The Tuskegee Syphilis Study: 40 Years of Medical Abuse
The U.S. government spent 40 years deliberately withholding a known cure from 399 Black men with syphilis. Between 1932 and 1972, the U.S. Public Health Service conducted a study in Macon County, Alabama, in which these men — told they were being treated for “bad blood” — were observed but never treated. They were not told they had syphilis. They were not told the study was observational only. They received placebos and vitamin supplements. When penicillin became the standard cure for syphilis in 1947, they were actively prevented from accessing it. By the time a whistleblower ended the study in 1972, 28 men had died of syphilis, 100 had died of related complications, 40 wives had been infected, and 19 children had been born with congenital syphilis.^1^
Why the Study Was Designed to Deceive From the Start
The study began during the Great Depression, when treatment for syphilis involved mercury and arsenic compounds that were themselves toxic and had significant side effects. Researchers at the Public Health Service were interested in understanding the natural progression of untreated syphilis in Black men — partly because an earlier Scandinavian study (the Oslo Study, published in 1929) had documented the progression in untreated white patients, and some researchers believed the disease might manifest differently in Black patients.^1^
The Tuskegee Institute, a historically Black college in Macon County, lent institutional credibility to the recruitment effort.
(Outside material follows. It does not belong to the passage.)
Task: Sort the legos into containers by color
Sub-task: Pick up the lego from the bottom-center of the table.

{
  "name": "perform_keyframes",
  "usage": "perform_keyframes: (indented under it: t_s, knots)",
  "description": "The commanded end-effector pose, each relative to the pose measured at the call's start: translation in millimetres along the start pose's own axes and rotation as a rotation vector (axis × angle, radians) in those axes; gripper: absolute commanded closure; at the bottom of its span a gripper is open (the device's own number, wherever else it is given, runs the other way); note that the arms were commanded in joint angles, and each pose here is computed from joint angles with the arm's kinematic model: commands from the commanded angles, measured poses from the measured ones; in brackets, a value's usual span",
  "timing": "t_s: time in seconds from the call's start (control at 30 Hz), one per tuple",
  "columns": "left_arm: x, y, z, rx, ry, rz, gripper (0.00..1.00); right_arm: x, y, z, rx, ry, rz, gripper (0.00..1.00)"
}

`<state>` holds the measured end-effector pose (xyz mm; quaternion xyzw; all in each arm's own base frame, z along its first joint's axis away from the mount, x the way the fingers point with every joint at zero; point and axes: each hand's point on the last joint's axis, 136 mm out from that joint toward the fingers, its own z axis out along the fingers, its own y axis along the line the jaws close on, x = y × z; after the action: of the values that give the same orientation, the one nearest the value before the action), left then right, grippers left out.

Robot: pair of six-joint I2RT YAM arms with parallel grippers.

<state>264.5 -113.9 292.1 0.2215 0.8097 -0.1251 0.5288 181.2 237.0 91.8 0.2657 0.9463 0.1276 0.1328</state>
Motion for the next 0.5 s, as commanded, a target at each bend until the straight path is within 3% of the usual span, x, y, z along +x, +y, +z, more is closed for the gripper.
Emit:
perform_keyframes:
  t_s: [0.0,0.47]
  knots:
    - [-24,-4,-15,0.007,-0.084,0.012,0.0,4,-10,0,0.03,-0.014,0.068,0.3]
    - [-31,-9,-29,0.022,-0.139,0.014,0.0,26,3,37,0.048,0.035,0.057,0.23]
Nurse Eunice Rivers, a Black woman employed by the Public Health Service, served as the primary liaison between the researchers and the subjects for four decades.
Macon County was among the poorest counties in Alabama. The 399 men enrolled — all of them sharecroppers or farm laborers, most of them illiterate — were offered free medical exams, free meals on examination days, transportation, and burial insurance in exchange for their participation. They were told they were in a treatment program. The burial insurance was offered because the researchers needed to conduct autopsies.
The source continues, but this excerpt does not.